ExxonMobil and EG Group were pleased to announce on 1 October, the sale of the German Esso service station network has been successfully concluded.
EG Group will operate as a brand partner of Esso in the future. This follows the agreement to transfer publicly announced by both companies at the end of November last year.
This takeover is the conclusion of an agreement to transfer announced by both companies at the end of November last year.
Mohsin Issa, founder and co-CEO of the EG Group, which now operates about 5,000 stations in Europe and US, said: “I’d like to especially thank the Esso Deutschland team for their comprehensive handover and outstanding support during the period since the announcement last November.
“Alongside existing suppliers and professional advisers, everyone involved with this project has worked tirelessly to ensure a smooth and successful transition of ownership. We have taken over a well-managed business with a strong track record of serving German customers.
“For us, the Esso petrol station network in Germany provides a strong retail platform to further develop and build on. EG Group is committed to investing in a comprehensive, convenience retail offer which provides fuel, convenience store and food-to-go offer ahead of the market.”

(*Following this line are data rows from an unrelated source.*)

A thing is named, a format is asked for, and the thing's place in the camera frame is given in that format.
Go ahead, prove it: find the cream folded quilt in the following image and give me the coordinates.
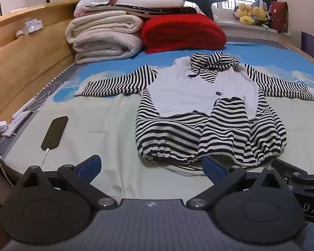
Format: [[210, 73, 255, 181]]
[[65, 14, 144, 65]]

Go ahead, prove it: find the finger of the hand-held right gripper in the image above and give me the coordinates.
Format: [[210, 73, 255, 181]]
[[273, 159, 314, 186]]

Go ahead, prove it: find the dark dotted folded cloth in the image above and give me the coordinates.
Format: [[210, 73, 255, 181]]
[[84, 5, 199, 19]]

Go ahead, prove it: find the white power strip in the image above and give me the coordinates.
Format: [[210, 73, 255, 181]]
[[3, 98, 38, 138]]

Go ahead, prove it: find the red cushion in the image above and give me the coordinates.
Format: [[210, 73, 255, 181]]
[[271, 1, 289, 34]]

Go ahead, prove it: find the white folded blanket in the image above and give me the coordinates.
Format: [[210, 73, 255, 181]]
[[115, 0, 186, 7]]

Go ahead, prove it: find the yellow plush bear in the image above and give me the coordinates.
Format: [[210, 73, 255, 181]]
[[251, 6, 268, 23]]

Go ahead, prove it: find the blue patterned bedsheet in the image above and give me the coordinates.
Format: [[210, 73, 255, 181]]
[[0, 42, 314, 202]]

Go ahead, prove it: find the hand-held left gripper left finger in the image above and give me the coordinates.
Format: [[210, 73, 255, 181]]
[[14, 155, 118, 210]]

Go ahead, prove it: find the white charging cable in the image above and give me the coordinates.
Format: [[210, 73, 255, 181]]
[[40, 148, 51, 169], [0, 141, 15, 186]]

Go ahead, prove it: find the red folded blanket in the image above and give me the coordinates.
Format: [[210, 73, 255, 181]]
[[141, 13, 227, 55]]

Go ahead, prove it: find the wooden bed headboard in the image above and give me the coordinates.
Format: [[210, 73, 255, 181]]
[[0, 0, 80, 126]]

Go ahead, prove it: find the yellow plush duck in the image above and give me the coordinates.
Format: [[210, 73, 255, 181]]
[[238, 3, 255, 26]]

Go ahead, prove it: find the black and white plush toy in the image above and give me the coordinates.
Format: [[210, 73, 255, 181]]
[[262, 12, 274, 29]]

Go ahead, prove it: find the tissue pack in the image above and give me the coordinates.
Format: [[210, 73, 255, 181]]
[[22, 18, 44, 35]]

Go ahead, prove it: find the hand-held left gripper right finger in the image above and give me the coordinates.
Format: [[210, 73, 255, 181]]
[[186, 156, 291, 210]]

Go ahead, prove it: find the black smartphone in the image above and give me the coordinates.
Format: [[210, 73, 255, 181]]
[[41, 116, 69, 151]]

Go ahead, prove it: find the striped hooded jacket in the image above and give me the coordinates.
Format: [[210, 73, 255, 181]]
[[74, 52, 314, 168]]

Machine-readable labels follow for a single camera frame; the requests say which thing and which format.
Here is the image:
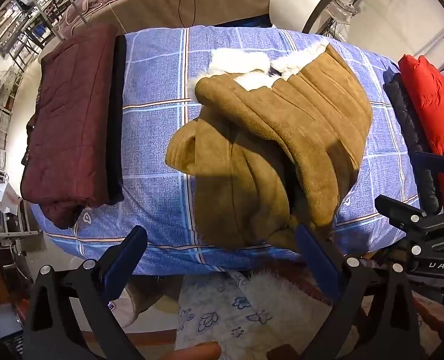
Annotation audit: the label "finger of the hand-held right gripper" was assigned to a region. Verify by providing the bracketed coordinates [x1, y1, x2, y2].
[374, 194, 444, 241]
[412, 151, 444, 176]

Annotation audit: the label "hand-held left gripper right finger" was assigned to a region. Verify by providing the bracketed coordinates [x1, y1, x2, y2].
[295, 224, 427, 360]

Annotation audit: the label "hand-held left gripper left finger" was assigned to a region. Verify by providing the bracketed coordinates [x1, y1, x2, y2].
[21, 225, 149, 360]

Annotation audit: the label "display racks with hardware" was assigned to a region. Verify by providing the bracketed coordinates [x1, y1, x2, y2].
[0, 0, 81, 128]

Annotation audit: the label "maroon quilted jacket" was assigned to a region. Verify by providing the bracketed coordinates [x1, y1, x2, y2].
[20, 22, 128, 230]

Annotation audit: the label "clear glass jar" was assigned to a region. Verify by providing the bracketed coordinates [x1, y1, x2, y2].
[329, 0, 358, 27]

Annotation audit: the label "white paper sheet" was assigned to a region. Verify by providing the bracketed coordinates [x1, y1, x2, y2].
[0, 182, 23, 212]

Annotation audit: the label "blue plaid bed sheet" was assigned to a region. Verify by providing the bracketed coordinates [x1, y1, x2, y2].
[32, 25, 421, 276]

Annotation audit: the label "red puffer jacket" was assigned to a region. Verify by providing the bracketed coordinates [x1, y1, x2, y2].
[397, 54, 444, 212]

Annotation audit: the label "dark puffer jacket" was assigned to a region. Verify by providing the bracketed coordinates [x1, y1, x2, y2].
[382, 70, 442, 216]

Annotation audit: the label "brown suede fur-lined coat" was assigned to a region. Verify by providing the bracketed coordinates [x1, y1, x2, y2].
[165, 37, 373, 252]

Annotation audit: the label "person's floral trousers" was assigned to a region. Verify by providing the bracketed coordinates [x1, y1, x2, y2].
[175, 272, 359, 360]

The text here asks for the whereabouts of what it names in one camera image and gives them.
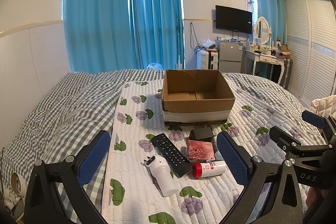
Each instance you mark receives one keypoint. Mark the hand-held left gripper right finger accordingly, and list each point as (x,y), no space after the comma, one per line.
(232,158)

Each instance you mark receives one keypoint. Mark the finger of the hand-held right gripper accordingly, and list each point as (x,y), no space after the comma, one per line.
(283,138)
(312,119)

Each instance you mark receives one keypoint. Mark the floral quilted mat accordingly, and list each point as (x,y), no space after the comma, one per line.
(136,134)

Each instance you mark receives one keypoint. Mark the grey small fridge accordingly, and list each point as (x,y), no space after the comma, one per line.
(230,56)

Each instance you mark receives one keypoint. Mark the white dressing table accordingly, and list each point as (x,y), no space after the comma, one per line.
(265,58)

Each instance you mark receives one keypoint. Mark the black power adapter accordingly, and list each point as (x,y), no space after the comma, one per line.
(200,133)

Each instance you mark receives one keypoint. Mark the white cylindrical plug device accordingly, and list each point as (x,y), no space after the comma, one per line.
(162,176)

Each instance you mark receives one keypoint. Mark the narrow blue curtain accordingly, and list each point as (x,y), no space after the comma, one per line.
(157,19)

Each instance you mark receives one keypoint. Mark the pink patterned box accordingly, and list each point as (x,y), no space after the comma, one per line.
(200,150)

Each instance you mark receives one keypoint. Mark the black wall television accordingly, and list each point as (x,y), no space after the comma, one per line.
(233,19)

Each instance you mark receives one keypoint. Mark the brown cardboard box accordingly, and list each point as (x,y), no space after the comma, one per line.
(197,106)

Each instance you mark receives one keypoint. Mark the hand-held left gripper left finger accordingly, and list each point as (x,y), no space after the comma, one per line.
(94,158)

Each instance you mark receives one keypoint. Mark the person's right hand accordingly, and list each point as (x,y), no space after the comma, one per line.
(314,199)

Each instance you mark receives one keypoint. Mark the black remote control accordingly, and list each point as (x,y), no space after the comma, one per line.
(170,154)

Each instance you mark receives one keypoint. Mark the white suitcase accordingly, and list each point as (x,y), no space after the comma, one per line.
(203,60)

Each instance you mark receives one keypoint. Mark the small cardboard box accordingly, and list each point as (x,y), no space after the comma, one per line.
(284,48)

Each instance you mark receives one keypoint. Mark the white oval vanity mirror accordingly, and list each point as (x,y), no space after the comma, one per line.
(262,29)

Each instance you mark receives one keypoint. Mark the plastic bag on suitcase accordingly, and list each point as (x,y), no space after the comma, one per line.
(208,43)

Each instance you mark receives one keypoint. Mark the white quilted cloth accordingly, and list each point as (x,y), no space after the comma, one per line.
(324,104)

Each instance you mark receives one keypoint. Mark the white slatted wardrobe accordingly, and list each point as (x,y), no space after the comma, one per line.
(312,43)

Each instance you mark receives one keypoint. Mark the wide blue curtain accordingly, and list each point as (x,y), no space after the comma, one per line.
(97,16)

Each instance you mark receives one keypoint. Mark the patterned white cup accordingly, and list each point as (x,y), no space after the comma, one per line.
(17,182)

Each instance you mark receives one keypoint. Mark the white bottle with red cap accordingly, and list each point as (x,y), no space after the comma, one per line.
(212,168)

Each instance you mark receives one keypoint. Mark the dark suitcase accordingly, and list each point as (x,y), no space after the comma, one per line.
(286,71)

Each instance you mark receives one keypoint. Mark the clear plastic bag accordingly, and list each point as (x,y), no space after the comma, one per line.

The cooperation between ExxonMobil and EG Group has initially been established for a period of 20 years.
Responsibility for the development of fuels and lubricants, the Esso brand as well as marketing will remain with ExxonMobil, while EG will be in charge of operations, including fuel pricing activities.
In the process, EG Group will continue to sell Synergy fuels and Mobil lubricants at its German Esso stations and has promised to make investments in the fuel, car wash and shop business segments, amongst others.
Mohsin continued to talk about the partnership with great enthusiasm. “Our leadership team are committed to working closely with our German colleagues based at our in-country head office in Hamburg to create and develop a modern, clean forecourt, convenience retail and food-to-go experience for the German consumer.“
The European competition authorities gave their approval last January for the intended sale. I
In July, EG announced that Volker Friedemann – who gained experience in various positions at Esso and ExxonMobil for many years – to become Country Manager for Germany and be at the helm of the company based in Hamburg
Both companies, ExxonMobil and EG Group, have already successfully established similar brand partnerships in the UK, France, Benelux and Italy.
Florian Barsch, CEO of ExxonMobil Central Europe Holding in Hamburg commented: “It goes without saying that our high-performance Synergy fuels and Mobil lubricants will continue to be sold at German Esso stations.
“Together with EG Group, our new brand partner, we plan to ensure Esso’s growth in Germany. EG has already delivered a compelling performance with its immense expertise at operating service station networks in countries such as the United Kingdom, France and the Benelux area – incidentally, also as a partner to ExxonMobil and Esso.”
He added: “The handover of operations proceeded smoothly. Now I look forward to our mutually satisfactory collaboration with EG, in the course of which both companies will be focusing on their respective strengths and represent an even greater force to be reckoned with on the German service station market.”